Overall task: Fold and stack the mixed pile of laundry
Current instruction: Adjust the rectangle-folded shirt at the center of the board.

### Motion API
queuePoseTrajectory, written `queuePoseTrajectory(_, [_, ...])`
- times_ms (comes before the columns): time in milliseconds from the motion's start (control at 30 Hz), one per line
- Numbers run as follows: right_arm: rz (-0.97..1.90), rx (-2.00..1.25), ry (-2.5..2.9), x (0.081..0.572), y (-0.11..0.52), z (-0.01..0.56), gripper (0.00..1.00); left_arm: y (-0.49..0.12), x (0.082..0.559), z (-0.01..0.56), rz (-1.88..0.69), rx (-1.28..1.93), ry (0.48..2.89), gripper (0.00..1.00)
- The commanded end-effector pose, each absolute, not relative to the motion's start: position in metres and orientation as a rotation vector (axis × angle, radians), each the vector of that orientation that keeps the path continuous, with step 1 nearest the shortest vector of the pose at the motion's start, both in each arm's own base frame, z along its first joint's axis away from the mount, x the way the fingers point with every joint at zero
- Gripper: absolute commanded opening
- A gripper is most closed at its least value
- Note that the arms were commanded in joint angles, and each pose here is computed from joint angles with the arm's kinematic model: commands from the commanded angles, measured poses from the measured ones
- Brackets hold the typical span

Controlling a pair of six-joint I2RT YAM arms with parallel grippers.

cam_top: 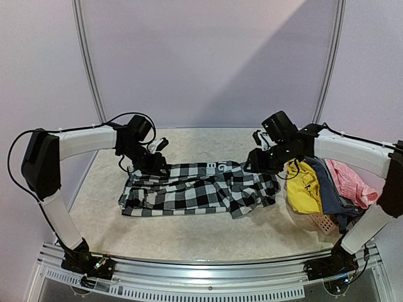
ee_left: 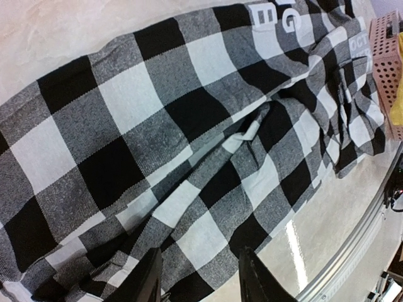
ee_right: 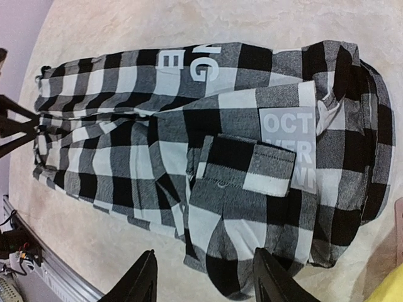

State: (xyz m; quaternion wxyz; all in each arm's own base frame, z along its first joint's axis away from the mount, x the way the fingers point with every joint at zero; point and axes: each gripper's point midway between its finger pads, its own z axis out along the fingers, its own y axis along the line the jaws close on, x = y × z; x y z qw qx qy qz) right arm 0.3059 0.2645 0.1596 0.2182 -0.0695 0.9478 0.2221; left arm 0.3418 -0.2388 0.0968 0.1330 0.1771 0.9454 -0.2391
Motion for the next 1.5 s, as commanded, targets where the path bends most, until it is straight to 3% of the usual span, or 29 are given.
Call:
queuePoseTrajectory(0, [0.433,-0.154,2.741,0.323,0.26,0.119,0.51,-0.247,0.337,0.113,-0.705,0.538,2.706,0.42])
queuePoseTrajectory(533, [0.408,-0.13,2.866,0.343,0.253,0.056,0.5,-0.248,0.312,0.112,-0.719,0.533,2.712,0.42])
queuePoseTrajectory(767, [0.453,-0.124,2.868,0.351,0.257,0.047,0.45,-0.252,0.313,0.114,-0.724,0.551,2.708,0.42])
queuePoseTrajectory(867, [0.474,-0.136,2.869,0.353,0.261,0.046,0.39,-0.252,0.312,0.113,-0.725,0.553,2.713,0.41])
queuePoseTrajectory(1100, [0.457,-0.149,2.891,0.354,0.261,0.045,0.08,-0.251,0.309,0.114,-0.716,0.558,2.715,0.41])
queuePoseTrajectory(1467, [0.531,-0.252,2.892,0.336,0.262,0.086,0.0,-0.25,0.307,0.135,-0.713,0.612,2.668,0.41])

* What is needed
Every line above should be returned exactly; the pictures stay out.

* Result of this exercise
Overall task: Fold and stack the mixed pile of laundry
Current instruction: Adjust the rectangle-folded shirt at the center of the board.

### Motion API
queuePoseTrajectory, written `queuePoseTrajectory(_, [_, ...])`
- times_ms (comes before the columns): time in milliseconds from the motion's start (control at 30 Hz), one per line
- Numbers run as follows: right_arm: rz (-0.97..1.90), rx (-2.00..1.25), ry (-2.5..2.9), x (0.081..0.572), y (-0.11..0.52), z (-0.01..0.56), gripper (0.00..1.00); left_arm: y (-0.49..0.12), x (0.082..0.559), z (-0.01..0.56), rz (-1.88..0.69), rx (-1.28..1.93), ry (0.48..2.89), gripper (0.00..1.00)
- The commanded end-effector pose, each absolute, not relative to the motion's start: position in metres and orientation as a rotation vector (axis × angle, radians), each the vector of that orientation that keeps the path continuous, with step 1 nearest the shortest vector of the pose at the motion's start, both in each arm's own base frame, z along its first joint's axis away from the mount, x the way the fingers point with every joint at zero
- Gripper: absolute commanded opening
- A gripper is most closed at its least value
- Note that the arms were commanded in joint angles, and each pose here is computed from joint angles with the arm's kinematic model: commands from the commanded angles, measured poses from the measured ones
- Brackets hold the typical span

Controlling a pair of six-joint I2RT YAM arms with parallel grippers.

cam_top: 
ee_left: 
ee_right: 

State: (xyz m; quaternion wxyz; all in each arm's own base frame, z along its first joint's axis away from the mount, x the way the fingers point with every joint at zero; point and axes: each gripper's point midway between its finger pads, its own z axis out along the fingers, its own y axis along the line the jaws close on, x = y × z; x y z qw qx qy qz) right arm 0.3059 0.2645 0.1596 0.2182 -0.0695 0.9478 0.2221; left arm 0.3418 -0.2388 0.0968 0.1330 0.1771 0.9454 -0.2391
Motion for the next 1.5 s, as commanded, targets where the path bends most, until it is straight to 3% of the usual span, or 29 are given.
Call:
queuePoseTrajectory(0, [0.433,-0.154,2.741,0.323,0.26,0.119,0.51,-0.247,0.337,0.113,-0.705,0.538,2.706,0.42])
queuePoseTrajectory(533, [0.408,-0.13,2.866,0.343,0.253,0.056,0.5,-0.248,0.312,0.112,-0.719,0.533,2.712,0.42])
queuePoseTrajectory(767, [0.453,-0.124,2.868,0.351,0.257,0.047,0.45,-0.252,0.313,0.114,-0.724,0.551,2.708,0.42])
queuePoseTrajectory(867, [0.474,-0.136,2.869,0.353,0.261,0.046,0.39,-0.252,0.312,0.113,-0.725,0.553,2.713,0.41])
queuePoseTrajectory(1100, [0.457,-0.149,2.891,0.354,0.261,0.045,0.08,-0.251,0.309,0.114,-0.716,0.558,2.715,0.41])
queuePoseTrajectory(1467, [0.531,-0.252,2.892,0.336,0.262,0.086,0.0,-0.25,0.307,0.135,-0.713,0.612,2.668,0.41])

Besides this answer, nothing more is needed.